Iyab Shalabi has only been allowed to visit his father, Omar, in prison once since December, when he and eight other Palestinians from occupied East Jerusalem were arrested by Israel for posts they wrote on Facebook and other social media outlets.
“Several months went by before they actually gave me a permit to visit my dad,” Iyab, 22, told Al Jazeera. “My mother has been completely banned from visiting him till now.”
Earlier this month, Omar, 44, was sentenced to nine months in an Israeli prison for charges related to incitement and “supporting terror” against Israelis. He is the former secretary-general of Jerusalem’s branch of Fatah, the Palestinian political party that dominates the West Bank-based Palestinian Authority.
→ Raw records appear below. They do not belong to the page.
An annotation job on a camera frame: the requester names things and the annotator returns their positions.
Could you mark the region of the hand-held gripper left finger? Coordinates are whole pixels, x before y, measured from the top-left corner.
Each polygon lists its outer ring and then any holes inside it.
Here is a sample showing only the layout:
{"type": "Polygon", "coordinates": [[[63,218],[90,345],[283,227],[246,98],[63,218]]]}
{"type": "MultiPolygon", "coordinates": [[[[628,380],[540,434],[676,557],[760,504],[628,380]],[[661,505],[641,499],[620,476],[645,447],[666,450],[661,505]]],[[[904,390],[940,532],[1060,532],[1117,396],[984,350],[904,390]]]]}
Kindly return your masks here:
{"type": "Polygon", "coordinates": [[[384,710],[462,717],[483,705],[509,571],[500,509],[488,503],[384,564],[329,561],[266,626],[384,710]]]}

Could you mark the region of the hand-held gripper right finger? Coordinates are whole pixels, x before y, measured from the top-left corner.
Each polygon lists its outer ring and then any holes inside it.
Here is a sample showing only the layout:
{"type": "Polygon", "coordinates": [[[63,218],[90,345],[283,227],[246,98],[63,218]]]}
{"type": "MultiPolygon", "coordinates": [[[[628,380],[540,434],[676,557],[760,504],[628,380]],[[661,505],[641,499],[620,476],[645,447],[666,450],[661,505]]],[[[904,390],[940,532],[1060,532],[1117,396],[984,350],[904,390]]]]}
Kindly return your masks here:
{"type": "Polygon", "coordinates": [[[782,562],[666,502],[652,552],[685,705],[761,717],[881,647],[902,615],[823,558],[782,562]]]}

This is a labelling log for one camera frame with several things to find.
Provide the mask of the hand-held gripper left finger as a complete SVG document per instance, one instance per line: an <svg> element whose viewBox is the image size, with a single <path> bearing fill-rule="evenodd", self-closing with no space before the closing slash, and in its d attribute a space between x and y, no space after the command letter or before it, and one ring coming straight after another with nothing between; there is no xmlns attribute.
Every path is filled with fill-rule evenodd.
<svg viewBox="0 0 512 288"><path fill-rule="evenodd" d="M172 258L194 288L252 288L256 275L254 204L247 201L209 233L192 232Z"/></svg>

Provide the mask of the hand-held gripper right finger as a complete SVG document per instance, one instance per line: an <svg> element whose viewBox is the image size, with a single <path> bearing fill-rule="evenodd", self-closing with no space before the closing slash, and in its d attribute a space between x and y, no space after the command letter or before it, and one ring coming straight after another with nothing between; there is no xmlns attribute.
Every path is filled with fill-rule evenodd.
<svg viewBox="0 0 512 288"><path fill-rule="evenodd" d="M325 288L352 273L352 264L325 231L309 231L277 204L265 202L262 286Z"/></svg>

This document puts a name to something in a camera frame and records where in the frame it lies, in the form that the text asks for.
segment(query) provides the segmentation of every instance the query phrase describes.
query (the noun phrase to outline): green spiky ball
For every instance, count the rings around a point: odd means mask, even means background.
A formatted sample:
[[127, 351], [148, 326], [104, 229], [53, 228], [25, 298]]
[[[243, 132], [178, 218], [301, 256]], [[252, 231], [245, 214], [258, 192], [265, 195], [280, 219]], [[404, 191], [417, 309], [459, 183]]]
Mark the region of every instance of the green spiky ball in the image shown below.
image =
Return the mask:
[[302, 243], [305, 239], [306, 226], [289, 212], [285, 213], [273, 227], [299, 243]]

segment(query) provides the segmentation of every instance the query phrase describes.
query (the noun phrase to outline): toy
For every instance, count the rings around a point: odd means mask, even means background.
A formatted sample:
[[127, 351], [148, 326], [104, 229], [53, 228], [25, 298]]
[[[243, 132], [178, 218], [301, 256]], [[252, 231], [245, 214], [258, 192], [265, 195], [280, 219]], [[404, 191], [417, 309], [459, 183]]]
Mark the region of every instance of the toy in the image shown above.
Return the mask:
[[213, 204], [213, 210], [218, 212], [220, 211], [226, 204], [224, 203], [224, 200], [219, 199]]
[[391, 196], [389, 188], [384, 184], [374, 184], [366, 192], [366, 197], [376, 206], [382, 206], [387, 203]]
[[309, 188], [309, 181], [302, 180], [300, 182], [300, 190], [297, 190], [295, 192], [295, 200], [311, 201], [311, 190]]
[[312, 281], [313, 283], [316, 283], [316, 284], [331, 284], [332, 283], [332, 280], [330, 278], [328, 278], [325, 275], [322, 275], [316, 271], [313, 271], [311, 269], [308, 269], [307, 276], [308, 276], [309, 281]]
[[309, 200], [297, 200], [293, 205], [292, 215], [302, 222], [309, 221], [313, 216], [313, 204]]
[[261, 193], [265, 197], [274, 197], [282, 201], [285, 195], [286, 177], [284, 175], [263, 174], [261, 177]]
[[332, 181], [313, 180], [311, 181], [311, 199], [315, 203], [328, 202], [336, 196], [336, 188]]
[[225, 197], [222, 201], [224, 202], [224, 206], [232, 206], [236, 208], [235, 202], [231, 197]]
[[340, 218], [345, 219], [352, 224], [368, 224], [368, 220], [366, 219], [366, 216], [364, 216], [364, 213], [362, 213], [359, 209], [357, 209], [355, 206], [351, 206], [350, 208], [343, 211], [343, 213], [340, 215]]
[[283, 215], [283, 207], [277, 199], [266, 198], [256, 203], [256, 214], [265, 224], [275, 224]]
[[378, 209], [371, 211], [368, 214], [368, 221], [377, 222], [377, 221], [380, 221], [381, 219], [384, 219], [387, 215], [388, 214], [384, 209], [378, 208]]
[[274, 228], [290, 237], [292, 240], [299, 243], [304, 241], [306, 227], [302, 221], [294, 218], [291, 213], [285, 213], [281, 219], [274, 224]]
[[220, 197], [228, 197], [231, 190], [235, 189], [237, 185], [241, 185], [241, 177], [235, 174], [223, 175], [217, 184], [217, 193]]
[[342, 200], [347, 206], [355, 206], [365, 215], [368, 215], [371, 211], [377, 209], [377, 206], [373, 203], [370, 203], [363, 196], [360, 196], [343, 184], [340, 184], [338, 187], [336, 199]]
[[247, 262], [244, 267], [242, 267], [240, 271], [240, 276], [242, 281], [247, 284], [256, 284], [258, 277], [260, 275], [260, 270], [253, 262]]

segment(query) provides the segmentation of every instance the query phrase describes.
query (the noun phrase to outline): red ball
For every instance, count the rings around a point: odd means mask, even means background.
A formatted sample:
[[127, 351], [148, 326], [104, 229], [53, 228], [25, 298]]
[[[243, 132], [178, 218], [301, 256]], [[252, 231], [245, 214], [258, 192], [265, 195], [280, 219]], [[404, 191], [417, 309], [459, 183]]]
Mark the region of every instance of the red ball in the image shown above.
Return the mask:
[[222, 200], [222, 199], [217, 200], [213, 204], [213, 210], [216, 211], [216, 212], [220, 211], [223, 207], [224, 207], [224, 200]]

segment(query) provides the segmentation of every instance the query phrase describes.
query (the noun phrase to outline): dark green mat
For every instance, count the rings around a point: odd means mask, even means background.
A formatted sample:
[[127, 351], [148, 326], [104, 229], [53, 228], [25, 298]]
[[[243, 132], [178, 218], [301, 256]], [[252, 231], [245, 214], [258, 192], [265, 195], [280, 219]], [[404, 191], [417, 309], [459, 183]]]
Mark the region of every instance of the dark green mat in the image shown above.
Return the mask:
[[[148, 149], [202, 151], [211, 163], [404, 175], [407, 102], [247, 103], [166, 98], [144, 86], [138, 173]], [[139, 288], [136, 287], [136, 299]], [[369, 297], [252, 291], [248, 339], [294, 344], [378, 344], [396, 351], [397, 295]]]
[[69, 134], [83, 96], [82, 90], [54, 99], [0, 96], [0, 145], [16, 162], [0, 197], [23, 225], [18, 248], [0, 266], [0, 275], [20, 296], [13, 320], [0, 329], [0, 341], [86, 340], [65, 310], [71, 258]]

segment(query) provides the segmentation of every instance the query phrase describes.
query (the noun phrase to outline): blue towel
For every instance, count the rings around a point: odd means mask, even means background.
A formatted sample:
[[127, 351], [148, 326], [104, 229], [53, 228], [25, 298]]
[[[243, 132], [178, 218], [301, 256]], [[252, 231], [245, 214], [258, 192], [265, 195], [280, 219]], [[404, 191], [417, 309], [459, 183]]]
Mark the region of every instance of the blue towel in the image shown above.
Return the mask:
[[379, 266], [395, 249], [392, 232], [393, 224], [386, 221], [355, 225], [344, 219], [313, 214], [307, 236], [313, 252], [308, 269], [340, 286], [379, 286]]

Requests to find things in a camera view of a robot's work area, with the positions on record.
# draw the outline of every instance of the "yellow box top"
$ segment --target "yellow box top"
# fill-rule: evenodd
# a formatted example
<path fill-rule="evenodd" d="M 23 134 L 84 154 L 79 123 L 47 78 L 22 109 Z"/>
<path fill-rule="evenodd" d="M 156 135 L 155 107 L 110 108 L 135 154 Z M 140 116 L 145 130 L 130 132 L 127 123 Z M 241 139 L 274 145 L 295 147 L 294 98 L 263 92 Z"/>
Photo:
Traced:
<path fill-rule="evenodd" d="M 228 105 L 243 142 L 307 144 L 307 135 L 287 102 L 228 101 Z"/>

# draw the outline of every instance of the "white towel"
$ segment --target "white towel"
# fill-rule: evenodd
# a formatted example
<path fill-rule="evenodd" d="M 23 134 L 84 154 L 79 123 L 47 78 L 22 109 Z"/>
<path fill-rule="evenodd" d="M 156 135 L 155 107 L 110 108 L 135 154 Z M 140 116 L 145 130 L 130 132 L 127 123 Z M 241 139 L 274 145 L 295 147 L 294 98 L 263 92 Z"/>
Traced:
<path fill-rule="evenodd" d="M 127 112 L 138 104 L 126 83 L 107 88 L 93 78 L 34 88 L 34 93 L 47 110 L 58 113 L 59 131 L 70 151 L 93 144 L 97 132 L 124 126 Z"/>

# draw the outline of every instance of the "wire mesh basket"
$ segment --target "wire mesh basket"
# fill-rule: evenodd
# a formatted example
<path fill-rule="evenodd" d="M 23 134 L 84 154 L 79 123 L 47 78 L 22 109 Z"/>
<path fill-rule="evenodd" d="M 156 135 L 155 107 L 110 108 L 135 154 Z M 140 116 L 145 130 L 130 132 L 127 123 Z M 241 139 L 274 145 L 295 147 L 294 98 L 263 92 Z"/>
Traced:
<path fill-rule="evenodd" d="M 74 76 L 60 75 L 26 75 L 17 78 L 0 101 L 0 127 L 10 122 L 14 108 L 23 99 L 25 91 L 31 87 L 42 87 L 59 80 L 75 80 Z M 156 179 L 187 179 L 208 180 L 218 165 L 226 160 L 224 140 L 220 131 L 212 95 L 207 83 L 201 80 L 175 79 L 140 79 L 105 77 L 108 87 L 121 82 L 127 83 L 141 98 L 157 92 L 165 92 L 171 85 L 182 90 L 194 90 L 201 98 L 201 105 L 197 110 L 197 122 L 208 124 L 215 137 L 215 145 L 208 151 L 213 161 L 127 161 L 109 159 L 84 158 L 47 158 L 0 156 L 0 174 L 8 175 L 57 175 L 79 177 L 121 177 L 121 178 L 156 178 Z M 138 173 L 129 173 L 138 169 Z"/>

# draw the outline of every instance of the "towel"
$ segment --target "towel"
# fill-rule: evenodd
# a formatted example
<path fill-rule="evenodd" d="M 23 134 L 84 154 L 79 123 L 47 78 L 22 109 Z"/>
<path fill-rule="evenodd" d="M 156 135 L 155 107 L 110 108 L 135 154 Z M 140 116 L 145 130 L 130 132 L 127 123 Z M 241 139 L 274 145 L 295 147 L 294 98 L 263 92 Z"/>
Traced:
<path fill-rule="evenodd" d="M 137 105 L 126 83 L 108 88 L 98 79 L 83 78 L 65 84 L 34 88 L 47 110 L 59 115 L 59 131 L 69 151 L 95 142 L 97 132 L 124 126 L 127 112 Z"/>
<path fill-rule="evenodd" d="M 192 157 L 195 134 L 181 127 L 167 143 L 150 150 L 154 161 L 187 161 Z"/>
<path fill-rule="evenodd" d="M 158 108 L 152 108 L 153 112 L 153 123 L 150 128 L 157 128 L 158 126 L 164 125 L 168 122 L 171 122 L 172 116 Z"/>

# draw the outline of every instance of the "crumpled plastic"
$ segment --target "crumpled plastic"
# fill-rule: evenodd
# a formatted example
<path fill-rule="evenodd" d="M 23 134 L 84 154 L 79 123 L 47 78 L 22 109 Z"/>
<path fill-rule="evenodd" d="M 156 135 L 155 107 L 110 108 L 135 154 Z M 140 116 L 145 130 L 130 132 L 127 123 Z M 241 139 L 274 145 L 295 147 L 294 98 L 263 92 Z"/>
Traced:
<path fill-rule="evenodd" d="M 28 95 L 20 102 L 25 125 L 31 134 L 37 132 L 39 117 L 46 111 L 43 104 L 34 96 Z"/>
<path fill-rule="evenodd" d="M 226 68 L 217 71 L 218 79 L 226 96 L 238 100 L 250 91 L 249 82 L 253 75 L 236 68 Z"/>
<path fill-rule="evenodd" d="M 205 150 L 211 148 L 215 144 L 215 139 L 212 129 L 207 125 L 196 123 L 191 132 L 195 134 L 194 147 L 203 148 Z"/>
“It was very clear from the beginning that my father was targeted because he is still an influential activist and has a lot of support and respect in the community,” Iyab continued.
The courted cited several of Shalabi’s Facebook postings about Muhammad Abu Khudair, a 17-year-old Palestinian kidnapped and burned alive by Israeli settlers in Jerusalem last July, as well as “statuses” he wrote supporting Palestinian attacks against Israeli soldiers and civilians in the city.
Iyab rejects the assertion that his father’s Facebook postings posed any threat to Israel’s security. “They don’t have any real evidence that he presented any danger to anyone’s safety,” he argued. “Of course, this is oppression and discrimination. Everyone writes their opinion on Facebook.”
Explaining that conditions are difficult for Palestinians imprisoned by Israel, Iyab and his family are worried about his father’s well-being.
On May 19, just a week and a half after Shalabi was sentenced, an Israeli magistrate’s court in Jerusalem ruled that Sami Deis will spend eight months in jail. The court deemed a number of his Facebook postings as “incitement”.
A Facebook page Deis created and administered – titled “Death to Israel” – included a number of postings calling for violence against Israelis, including soldiers and Jewish settlers. The page had few followers and the violent postings rarely received “likes”, according to Israeli media reports.
Deis, a 27-year-old resident of the Shuafatneighbourhood in East Jerusalem, pled guilty as part of a plea bargain. Yet, the ruling judge handed down a harsh nine-month sentence. “The defendant calls for murder and killing, and praises those who would carry out such acts,” said Judge ShmuelHerbst in his ruling. “There is no doubt as to his intentions, and among his statements are none that can be interpreted in other ways.”
Tensions have soared in recent months in Jerusalem, home to more than 815,000 Jewish Israelis and upwards of 300,000 Palestinians. From the 5,820 Palestinians in lockup, at least 460 are residents of East Jerusalem, according to the Ramallah-based prisoner rights group Addameer.
Israeli police spokesperson Micky Rosenfeld defended the crackdown on Palestinian social media users, claiming that online anti-Israeli incitement has been on the steady rise in recent months. “We’ve seen a lot of incitement, not just on the street level but on the government level by the Palestinian Authority,” Rosenfeld told Al Jazeera.
“Unfortunately, as police, when we see that on social networks, and when we see all types of extremist comments and anti-Israeli calls for violence, we have to get involved.”